Imprimir

Notícias / Civil

Após alegar falsificação, "Rei do Algodão" reconheceu assinatura em ação de R$ 95 milhões envolvendo Zampieri

Da Redação

O empresário José Pupin, conhecido como o “Rei do Algodão” e em recuperação judicial há mais de uma década, voltou a protagonizar um episódio que reforça seu histórico de controvérsias jurídicas. Documentos judiciais mostram que Pupin acusou o escritório Bettiol Advogados de falsificar sua assinatura em um contrato de honorários advocatícios, mas recuou e reconheceu a autenticidade do documento após acordo homologado pela Justiça de Mato Grosso.

Leia mais:
Éder acusa promotores de abuso de poder, se arrepende de depoimentos e tenta anular quase 200 anos de condenação; STF nega


O caso está ligado à compra da Fazenda Reunidas, também conhecida como Gleba Guerreiro, adquirida por Pupin em 2011 por cerca de R$ 95 milhões, uma transação que já havia se tornado símbolo de litígio e controvérsia judicial. A operação envolveu diferentes advogados e intermediários, entre eles Roberto Zampieri, posteriormente morto e investigado na Operação Sisamnes, e deu origem à ação declaratória na 5ª Vara Cível de Cuiabá, movida pelo próprio Pupin.

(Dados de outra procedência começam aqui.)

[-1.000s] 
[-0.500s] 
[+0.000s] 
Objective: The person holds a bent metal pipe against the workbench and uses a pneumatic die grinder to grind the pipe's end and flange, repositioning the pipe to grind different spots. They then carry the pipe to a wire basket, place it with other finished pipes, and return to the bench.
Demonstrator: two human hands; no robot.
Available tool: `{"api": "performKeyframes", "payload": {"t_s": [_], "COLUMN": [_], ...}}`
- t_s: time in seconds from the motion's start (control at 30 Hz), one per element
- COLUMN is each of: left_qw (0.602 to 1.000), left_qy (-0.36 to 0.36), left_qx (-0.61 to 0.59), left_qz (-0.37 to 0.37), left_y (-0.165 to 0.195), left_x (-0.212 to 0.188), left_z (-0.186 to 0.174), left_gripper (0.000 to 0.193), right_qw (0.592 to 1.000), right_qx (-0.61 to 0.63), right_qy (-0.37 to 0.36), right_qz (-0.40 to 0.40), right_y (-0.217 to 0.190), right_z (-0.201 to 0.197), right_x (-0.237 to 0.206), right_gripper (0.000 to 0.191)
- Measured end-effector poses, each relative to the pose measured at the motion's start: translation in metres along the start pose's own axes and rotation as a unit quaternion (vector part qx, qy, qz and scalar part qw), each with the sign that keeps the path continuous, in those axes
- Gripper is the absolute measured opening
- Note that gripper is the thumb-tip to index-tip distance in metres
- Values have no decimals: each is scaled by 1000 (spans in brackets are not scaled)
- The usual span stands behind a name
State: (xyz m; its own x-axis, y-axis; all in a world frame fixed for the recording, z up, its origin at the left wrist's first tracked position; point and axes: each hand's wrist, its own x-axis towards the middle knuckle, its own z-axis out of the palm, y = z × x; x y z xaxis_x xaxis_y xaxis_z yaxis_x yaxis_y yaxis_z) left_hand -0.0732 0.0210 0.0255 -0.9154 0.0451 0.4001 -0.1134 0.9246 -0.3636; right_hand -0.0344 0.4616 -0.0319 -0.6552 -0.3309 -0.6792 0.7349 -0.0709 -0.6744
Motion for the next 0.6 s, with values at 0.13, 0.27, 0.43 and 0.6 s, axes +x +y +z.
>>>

Na petição inicial, o empresário pediu a declaração de ineficácia do contrato firmado com a Advocacia Bettiol, sob o argumento de que sua assinatura havia sido “falsificada” ou “montada”. Sustentava ainda ter sido induzido em erro e exigia a restituição em dobro de valores pagos. Entre os réus, estavam Roberto Zampieri e Valdir Piran, além do próprio escritório Bettiol.

Anos depois, em um acordo assinado digitalmente em setembro de 2023, José Pupin reconheceu que a Advocacia Bettiol não praticou qualquer conduta ilícita e retirou todas as acusações apresentadas no processo. 

“As partes também reconhecem que a Advocacia Bettiol não praticou nenhuma conduta ilícita, inexistindo nos autos qualquer fato ou fundamento que indique a existência de falsidade ou montagem de assinatura no contrato de prestação de serviços praticado pela Advocacia Bettiol”, afirmou.

O documento também registra que Pupin desiste de forma expressa e irrevogável de qualquer pretensão contra a Bettiol, reconhecendo a validade integral do contrato e encerrando a disputa. A alegação de falsificação teve como consequência suspender temporariamente cobranças e obrigações contratuais em meio ao processo de recuperação judicial, no qual Pupin acumula dívidas superiores a R$ 5 bilhões.

O acordo com a Bettiol foi firmado no mesmo ano de 2023 em que José Pupin assinou um contrato de R$ 12 milhões com o advogado Roberto Zampieri, também relacionado à defesa de seus interesses em processos ligados à Fazenda Reunidas. Poucos meses depois, Zampieri seria citado nas investigações da Operação Sisamnes, que apura suposto tráfico de influência no Judiciário de Mato Grosso. 

Naquele caso, Zampieri intermediou a transação e obteve junto ao desembargador Sebastião Moraes uma liminar de imissão de posse em favor de Pupin, posteriormente cassada pelo ministro Raul Araújo, do Superior Tribunal de Justiça (STJ). Após a reversão, Pupin passou a alegar que fora enganado e processou todos os envolvidos, inclusive o próprio Zampieri, alegando falsidade contratual.

Mesmo após o litígio, Pupin voltou a contratar o advogado em 2023, agora com remuneração milionária, com parcelas mensais de até R$ 200 mil e teria direito a R$ 4 milhões em bônus por êxito.